JSW Steel Ltd., India’s third-biggest producer, also imported a higher quantity of coking coal in December in anticipation of the rains in Australia, from where it gets the bulk of its supplies, Chief Executive Officer Vinod Nowal said in a Jan. 4 interview from Mumbai.
About 98 million tons of capacity to produce steelmaking coal is under force majeure, equivalent to 73 percent of Queensland exports, Macquarie said. The floods have resulted in 10 deaths and the displacement of about 200,000 people in Queensland, according to the state police.

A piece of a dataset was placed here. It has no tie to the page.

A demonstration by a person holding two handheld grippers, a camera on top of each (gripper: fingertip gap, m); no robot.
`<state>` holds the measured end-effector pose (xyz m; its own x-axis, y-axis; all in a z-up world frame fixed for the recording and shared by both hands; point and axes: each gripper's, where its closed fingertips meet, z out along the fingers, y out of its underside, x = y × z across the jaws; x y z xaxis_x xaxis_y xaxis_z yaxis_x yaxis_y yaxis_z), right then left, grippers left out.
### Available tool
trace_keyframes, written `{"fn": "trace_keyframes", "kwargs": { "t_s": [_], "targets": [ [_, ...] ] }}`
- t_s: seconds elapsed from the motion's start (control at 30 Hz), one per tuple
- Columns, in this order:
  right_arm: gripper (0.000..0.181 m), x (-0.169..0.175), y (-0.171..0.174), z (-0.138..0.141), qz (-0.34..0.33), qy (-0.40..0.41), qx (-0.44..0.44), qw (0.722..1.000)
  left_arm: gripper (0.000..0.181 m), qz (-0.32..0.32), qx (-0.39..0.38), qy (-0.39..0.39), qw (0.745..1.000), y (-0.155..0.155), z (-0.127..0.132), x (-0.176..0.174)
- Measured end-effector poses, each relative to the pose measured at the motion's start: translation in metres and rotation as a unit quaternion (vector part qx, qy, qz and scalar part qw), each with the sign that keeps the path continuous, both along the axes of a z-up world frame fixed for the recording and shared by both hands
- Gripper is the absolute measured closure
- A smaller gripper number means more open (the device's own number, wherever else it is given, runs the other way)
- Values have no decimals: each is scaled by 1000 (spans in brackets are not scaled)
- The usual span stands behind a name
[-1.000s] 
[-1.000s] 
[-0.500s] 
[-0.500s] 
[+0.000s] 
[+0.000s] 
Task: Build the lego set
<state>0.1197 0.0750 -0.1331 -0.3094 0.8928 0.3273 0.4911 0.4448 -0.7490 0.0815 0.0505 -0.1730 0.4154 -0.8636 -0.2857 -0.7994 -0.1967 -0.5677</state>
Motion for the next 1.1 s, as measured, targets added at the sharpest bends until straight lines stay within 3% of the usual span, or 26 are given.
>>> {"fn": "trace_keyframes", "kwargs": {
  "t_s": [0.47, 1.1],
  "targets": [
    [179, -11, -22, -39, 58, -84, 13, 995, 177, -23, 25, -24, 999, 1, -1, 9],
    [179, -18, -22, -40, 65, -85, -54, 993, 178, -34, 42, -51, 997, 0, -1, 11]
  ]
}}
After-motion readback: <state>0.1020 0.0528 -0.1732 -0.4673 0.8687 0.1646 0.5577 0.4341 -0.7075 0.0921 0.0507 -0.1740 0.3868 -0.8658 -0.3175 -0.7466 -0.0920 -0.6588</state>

Australia had its third-wettest year on record during 2010, according to the Bureau of Meteorology, which says showers and storms will continue across Queensland into next week.
China Steel Corp.’s costs for coal increased by $10 million because of the flooding, Executive Vice President Chung Le-min said Jan. 4 from Kaohsiung, Taiwan. Taiwan’s biggest maker of the metal bought spot coal from Russia and Canada because some Australian suppliers were unable to make deliveries, he said.
Global steel demand is forecast to reach a record 1.34 billion tons in 2011, the World Steel Association said in October. The biggest producers are in China, which account for about 45 percent of the world’s production. Australia shipped 259 million tons of coal for steel and power in 2009, the World Coal Association said on its website.
Australia is the largest producer of coal used in steelmaking, contributing more than 40 percent of the global seaborne trade, according to Deutsche Bank AG. The country is the second-largest exporter of the commodity after Indonesia.